But on Sunday, Fox News’ Chris Wallace confronted the ex-Trump aide asking if he felt any responsibility for enabling the president.
“You said you felt ‘embarrassment and shame.’ Do you feel any responsibility?” Wallace asked.
After Mulvaney said he felt “a lot of emotions this week,” he absurdly tried to tell Wallace that Trump was a different person just months ago when he was chief of staff.
“I’ve seen the president be presidential before and I know that he has the ability to do it,” Mulvaney said. “He did it every single day. I don’t know what’s different. If it’s different about him now — if it’s different about his advisers.”
Mulvaney surmised that Trump may have surrounded himself with people who won’t disagree with him like Rudy Giuliani and Peter Navarro, who “simply tell Trump what he wants to hear.”
After playing a clip of another of Trump’s former chiefs of staff and Mulvaney’s predecessor, John Kelly, saying that before he left, he warned Trump not to surround himself with yes men. Wallace said, “Kelly says specifically that you and others didn’t have the spine to tell the president no.”
After Mulvaney acknowledged Kelly’s advice had merit, Wallace went in on Mulvaney, “But Kelly said you were one of the yes men.”
Mulvaney ignored Wallace’s comment and instead rambled about those “who always thought the president was a monster.” The former Trump aide went on to paint a rosy picture of the president Trump that he served under — but said everything changed on Wednesday, the day the Capitol building was attacked.
Wallace tried to pin Mulvaney down about his sudden change of heart when it comes to Trump.
“You were a top member of the administration when the president defended the white supremacists in Charlottesville.

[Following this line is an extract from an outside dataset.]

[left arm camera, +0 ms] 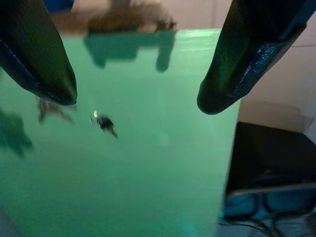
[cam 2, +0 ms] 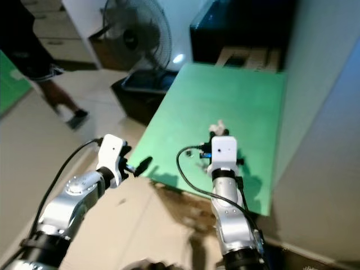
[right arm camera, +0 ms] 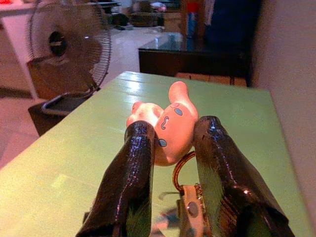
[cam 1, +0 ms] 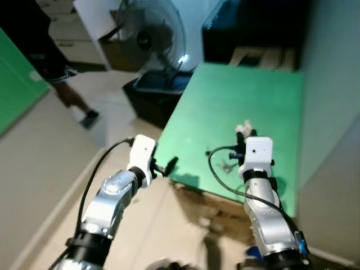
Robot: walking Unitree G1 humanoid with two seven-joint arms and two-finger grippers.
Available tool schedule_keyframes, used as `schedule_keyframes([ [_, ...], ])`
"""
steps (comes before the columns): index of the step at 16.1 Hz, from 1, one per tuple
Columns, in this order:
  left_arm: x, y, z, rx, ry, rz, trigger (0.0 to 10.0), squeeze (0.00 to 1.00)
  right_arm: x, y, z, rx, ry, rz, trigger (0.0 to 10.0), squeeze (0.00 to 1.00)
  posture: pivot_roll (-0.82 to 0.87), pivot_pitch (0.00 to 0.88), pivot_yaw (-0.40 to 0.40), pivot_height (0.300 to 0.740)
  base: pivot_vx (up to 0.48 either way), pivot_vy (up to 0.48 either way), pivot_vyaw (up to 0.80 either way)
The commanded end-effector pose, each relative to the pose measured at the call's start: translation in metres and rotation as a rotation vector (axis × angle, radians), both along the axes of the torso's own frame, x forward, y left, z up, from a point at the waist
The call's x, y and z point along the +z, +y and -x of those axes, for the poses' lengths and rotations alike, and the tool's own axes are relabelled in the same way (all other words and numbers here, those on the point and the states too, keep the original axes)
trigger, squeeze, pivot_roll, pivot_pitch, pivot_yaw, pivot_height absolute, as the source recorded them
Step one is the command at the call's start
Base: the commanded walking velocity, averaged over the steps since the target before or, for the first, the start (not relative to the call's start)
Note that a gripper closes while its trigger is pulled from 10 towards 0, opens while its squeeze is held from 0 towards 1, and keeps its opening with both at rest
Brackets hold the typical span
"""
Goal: Hang keys on a hook
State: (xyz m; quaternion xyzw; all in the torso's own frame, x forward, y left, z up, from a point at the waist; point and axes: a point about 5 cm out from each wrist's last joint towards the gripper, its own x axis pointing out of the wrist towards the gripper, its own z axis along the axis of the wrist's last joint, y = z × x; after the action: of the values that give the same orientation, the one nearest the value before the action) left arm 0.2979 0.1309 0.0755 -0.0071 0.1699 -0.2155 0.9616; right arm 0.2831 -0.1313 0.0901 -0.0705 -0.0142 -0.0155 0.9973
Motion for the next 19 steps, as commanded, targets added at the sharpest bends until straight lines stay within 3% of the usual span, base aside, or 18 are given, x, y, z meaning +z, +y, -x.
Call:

You were a top member of the administration, not the chief of staff, when the Trump administration separated parents coming across the border from their children. Why not resign over those?” Wallace asked.
Mulvaney danced around those tough questions and instead blamed the Obama administration for immigrant children being held in cages near the border, to which Wallace swatted back, saying that it was “nothing like with a policy under Donald Trump.”

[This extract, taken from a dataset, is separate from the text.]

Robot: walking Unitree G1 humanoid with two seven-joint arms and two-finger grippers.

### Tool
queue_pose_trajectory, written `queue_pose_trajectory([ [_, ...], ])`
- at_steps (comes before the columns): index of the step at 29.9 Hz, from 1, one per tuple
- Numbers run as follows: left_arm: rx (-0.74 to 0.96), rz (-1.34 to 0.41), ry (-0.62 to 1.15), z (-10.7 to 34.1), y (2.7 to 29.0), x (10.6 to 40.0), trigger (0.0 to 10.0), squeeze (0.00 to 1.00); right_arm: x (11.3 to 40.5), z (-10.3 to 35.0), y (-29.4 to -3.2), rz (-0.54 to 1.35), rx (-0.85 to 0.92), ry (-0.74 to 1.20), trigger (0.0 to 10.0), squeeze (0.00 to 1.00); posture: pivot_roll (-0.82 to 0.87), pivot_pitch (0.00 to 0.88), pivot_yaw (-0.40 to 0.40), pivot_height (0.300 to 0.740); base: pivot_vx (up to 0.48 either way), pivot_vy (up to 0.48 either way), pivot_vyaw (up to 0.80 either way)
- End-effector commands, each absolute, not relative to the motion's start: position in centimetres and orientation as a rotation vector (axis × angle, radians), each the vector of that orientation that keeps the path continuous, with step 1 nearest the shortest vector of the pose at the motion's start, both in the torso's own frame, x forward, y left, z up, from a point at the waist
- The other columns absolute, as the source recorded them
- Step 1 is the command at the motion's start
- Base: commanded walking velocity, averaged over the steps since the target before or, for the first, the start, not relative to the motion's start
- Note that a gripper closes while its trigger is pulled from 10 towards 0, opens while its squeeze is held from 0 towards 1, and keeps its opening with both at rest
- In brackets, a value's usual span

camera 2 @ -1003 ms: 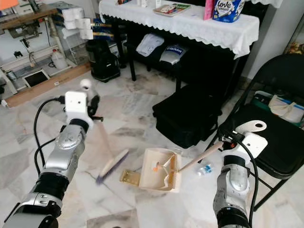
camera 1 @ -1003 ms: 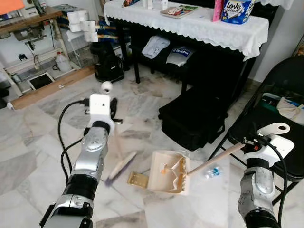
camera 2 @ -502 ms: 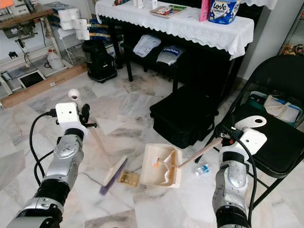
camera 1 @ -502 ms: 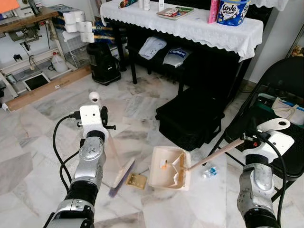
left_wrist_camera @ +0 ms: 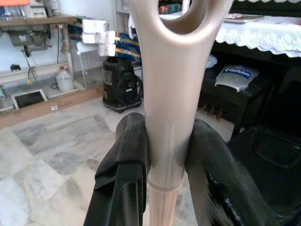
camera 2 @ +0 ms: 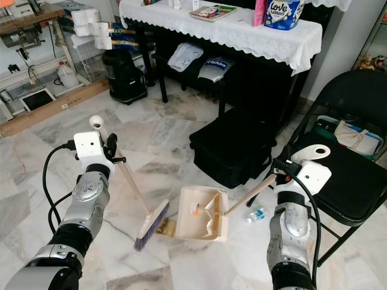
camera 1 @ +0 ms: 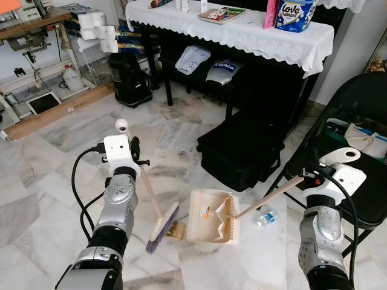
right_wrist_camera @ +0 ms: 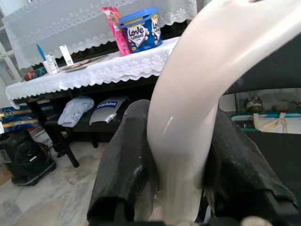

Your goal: Sweep floor

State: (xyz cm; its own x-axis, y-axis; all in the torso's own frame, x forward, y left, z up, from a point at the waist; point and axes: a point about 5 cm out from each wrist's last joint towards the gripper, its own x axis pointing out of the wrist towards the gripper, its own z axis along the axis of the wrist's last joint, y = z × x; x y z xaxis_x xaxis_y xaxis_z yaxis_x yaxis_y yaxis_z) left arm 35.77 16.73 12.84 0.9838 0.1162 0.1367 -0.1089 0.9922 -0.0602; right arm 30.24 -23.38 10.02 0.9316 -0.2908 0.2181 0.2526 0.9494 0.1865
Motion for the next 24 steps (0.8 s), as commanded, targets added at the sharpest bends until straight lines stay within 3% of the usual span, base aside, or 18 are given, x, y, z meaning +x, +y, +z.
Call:
queue_pose_trajectory([
  [1,-0.025,0.129,-0.179,13.36,17.9,35.75,10.0,0.0,30.42,10.79,-22.7,-0.276,0.157,-0.294,10.0,0.0,-0.11,0.0,0.09,0.74,0.0,0.0,0.79],
  [24,-0.045,0.154,-0.207,13.82,17.63,35.7,10.0,0.0,30.57,11.45,-21.77,-0.235,0.169,-0.314,10.0,0.0,-0.12,0.0,0.088,0.74,0.0,0.0,0.79],
])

The former Trump aide would only concede that Trump may have misspoken at times, like with Charlottesville. But praising white supremacists “was not something people resign over.”

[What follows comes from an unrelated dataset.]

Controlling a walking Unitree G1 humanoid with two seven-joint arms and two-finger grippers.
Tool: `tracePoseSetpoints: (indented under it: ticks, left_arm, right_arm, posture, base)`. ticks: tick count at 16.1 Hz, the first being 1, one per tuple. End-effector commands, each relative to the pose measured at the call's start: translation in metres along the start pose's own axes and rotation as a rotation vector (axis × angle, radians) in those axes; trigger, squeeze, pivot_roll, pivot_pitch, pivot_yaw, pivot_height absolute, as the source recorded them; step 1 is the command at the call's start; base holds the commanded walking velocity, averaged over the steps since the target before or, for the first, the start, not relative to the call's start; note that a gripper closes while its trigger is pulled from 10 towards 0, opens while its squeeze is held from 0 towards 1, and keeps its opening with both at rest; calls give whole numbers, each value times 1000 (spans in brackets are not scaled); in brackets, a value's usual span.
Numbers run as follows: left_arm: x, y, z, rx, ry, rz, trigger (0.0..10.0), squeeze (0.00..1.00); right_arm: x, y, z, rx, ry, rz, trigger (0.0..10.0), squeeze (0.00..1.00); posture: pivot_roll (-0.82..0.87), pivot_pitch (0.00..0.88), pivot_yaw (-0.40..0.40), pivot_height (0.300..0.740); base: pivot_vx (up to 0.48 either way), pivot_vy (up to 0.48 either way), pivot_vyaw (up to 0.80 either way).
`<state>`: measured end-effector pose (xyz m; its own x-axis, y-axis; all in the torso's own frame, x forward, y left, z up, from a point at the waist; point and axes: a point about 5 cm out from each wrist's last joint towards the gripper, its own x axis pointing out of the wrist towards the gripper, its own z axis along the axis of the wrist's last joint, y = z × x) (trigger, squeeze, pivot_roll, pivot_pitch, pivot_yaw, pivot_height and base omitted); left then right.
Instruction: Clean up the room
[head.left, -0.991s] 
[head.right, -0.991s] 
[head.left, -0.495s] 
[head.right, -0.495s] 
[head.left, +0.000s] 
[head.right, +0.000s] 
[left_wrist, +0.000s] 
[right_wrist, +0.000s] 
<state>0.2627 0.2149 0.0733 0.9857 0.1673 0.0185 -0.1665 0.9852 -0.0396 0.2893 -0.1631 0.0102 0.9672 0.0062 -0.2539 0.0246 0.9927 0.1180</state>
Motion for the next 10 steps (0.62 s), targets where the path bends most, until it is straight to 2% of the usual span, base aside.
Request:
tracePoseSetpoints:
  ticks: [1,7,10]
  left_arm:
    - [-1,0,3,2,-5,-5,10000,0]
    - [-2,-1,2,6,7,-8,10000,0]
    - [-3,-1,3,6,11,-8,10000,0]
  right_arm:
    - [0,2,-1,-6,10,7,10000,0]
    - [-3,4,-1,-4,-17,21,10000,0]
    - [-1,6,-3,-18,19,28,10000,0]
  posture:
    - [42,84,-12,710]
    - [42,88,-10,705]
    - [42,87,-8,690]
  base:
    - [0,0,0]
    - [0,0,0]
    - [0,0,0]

“These are differences of style — the way the president speaks. Did he misspeak at Charlottesville? Yes. Should he have corrected it? Yes. Did he handle it poorly? Yes. But it was not something that people resign over,” Mulvaney said.
Mulvaney has a history of not letting what he actually thinks of Trump stand in the way of whatever is currently motivating him. Just days before Trump was elected in 2016, Mulvaney said the president is “a terrible human being.”